Select from the data all lines with the word "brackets".

Start of Provided material

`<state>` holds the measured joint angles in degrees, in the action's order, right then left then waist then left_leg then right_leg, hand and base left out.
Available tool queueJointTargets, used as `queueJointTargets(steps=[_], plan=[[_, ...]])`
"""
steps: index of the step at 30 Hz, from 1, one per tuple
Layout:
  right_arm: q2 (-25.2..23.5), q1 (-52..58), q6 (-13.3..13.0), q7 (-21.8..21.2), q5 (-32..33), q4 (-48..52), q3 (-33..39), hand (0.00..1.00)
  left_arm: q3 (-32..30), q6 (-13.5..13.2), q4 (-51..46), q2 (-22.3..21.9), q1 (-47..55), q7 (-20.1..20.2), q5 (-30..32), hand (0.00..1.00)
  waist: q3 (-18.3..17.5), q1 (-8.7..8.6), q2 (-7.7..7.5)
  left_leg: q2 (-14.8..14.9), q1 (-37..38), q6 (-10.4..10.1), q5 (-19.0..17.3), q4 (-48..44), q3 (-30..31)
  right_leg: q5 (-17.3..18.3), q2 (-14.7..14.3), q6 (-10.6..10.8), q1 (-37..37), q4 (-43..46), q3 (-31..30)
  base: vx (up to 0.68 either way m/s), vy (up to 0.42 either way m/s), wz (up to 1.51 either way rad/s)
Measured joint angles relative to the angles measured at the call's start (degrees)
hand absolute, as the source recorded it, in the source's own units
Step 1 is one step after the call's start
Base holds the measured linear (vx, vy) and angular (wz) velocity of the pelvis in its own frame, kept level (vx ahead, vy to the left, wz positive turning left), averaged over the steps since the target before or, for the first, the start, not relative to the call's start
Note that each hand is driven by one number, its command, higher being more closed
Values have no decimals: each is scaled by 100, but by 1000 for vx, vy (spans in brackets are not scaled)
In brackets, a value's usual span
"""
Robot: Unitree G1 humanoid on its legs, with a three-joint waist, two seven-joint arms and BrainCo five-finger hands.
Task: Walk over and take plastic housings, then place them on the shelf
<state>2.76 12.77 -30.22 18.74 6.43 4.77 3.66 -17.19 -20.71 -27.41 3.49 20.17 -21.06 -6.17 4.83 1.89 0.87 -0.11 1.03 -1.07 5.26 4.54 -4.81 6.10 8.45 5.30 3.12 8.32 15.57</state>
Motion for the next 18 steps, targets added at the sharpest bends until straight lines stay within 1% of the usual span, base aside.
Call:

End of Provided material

Your solution –
Values have no decimals: each is scaled by 100, but by 1000 for vx, vy (spans in brackets are not scaled)
In brackets, a value's usual span

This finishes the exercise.